Boston Globe, March 19, 2010
A pair of star charts, the kind used in astrology readings, adorn the cover of the latest recording by the almost decade-old, New York-based Respect Sextet. One chart is for Karlheinz Stockhausen, the avant-garde composer, born in 1928 in Germany. The other is for Sun Ra, the jazz visionary and leader of the Arkestra, who was presumably born in Alabama in 1914 – although there is ambiguity on that score.
Sun Ra’s birth certificate was never found, explain Respect trumpeter Eli Asher and saxophonist Josh Rutner in a conversation in a Manhattan coffee shop. With the specific time of Sun Ra’s birth unknown, the chart they had made for him is half blank, while Stockhausen’s has the full set of symbols and web of connecting lines.
Astral concepts were important to both composers. Sun Ra said he came from Saturn, and he left jazz and the broader world with a mantra, “Space is the place.” Mysticism and esoterica were also forces for Stockhausen, who was known to claim Sirius as his origin. “He never denied that he came from outer space,” Asher says.
The extraterrestrial allegiances allowed both to stretch far from the boundaries of jazz, classical music, or conventional understandings of music at all.
So when Asher and pianist Red Wierenga floated the pun-driven concept of a record called “Sirius Respect: The Respect Sextet Play the Music of Sun Ra and Stockhausen,” the rest of the band – fellow composers and free spirits who trained together at the Eastman School of Music in Rochester – signed on happily.

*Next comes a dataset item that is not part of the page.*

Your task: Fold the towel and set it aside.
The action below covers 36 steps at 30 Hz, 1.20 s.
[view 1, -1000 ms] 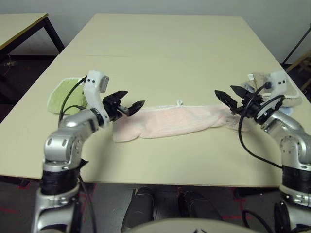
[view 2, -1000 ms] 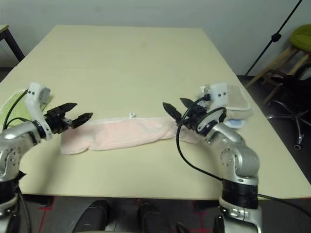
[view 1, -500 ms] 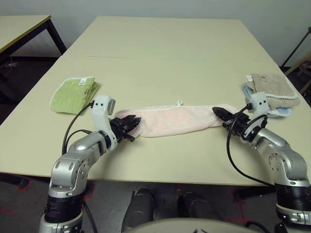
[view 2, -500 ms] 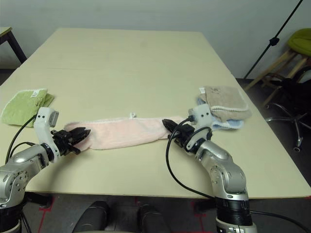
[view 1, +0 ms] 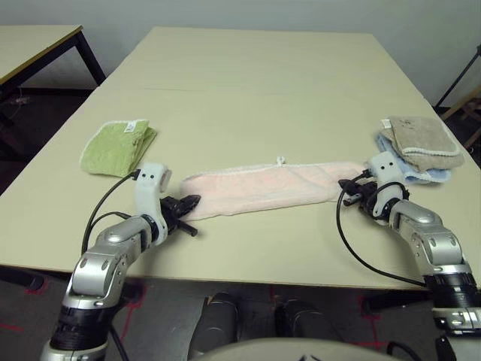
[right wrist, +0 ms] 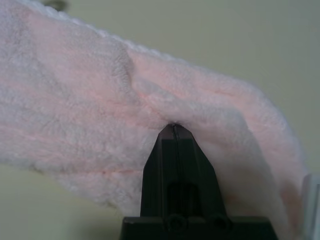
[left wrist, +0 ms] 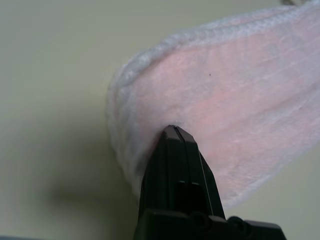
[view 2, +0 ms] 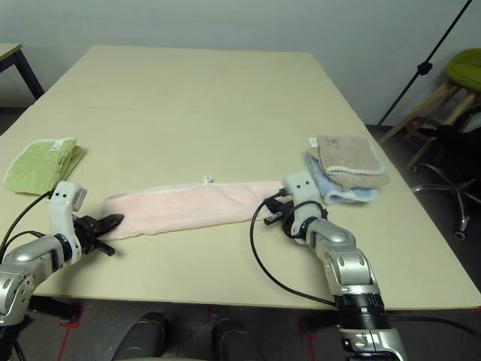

“Sirius Respect” is one of last year’s under-the-radar jazz gems, an example of how good improvised music makes something with flesh and dynamics from laconic, even cryptic starting points. The members of the sextet, whose raucous stage energy makes them the opposite of experimental-music obscurantists, play from this and their earlier works at the Lily Pad on Wednesday.
One doesn’t need to know the work of Stockhausen or Sun Ra to appreciate this music, which is full of swing and drones and interesting meanders, and contains plenty of legible elements like solos and repeated themes. And if the two composers seem daunting at first, that is a normal reaction, says Rutner.
“I was always afraid of Sun Ra’s music,” Rutner says. “I think it’s analogous to a lot of things in life, authors who seem opaque and difficult, and then you read them and it’s just so joyous. A lot of it was just the output: There’s so much of it, where do you begin?”
For “Sirius Respect,” the band – which includes Ted Poor on drums, James Hirschfeld on trombone, and Malcolm Kirby on bass – picked items from Sun Ra’s catalog with plenty of swing, like “Angels and Demons at Play.” The Stockhausen pieces are mostly from his 1975 zodiacal suite, “Tierkreis.”
Other Stockhausen pieces pose the challenge of working with no music cues at all. “Some are improvisations guided by text alone,” Rutner says. “They are like, `Play sounds in the rhythm of your body. Play sounds in the rhythm of the universe.’ It is so abstract, almost absurd, that it becomes, how will you deal with this impossible situation?”
“It has these musical connotations – like talk about vibrations, shimmering energy – that as free jazz artists, we can relate to,” says Asher. “He coached his ensemble to play those pieces. Would he like what we’re doing? I really couldn’t say.”
In their treatment of Sun Ra and Stockhausen, the Respect Sextet’s members apply some of their hallmark methods, particularly with instrumentation. On paper this is an orthodox sextet with a three-horn front line. But they also play alternative instruments, including Wierenga’s weird electro-acoustic creations, as well as toys and miscellaneous items.
Some Respect pieces have Rutner manipulating an old transistor radio. “It’s such a wonderful thing to have, a battery-powered device that produces unexpected sounds,” he says.
Sometimes they will play fewer instruments instead. Asher recalls a snowy-day gig when drummer Poor brought only what he could carry on the subway. “He brought just a snare and cymbal, no bass or high-hat. I only noticed halfway through the set, and that was the best feeling.”
In these and other habits – which conceal much method in the madness – the sextet members say they follow the lead of great improvised-music units like the Art Ensemble of Chicago and the Netherlands-based Instant Composers Pool Orchestra.
Do they think of their work as difficult? “No,” says Asher. “We may play in a crazy way, a dissonant way, for stretches of time, but our musical aesthetics aren’t about something inaccessible. Sun Ra, Stockhausen – they’re energy musicians, they’re soul musicians. They put their whole self into it, their emotions, their intellect on the table, and that’s what we do.”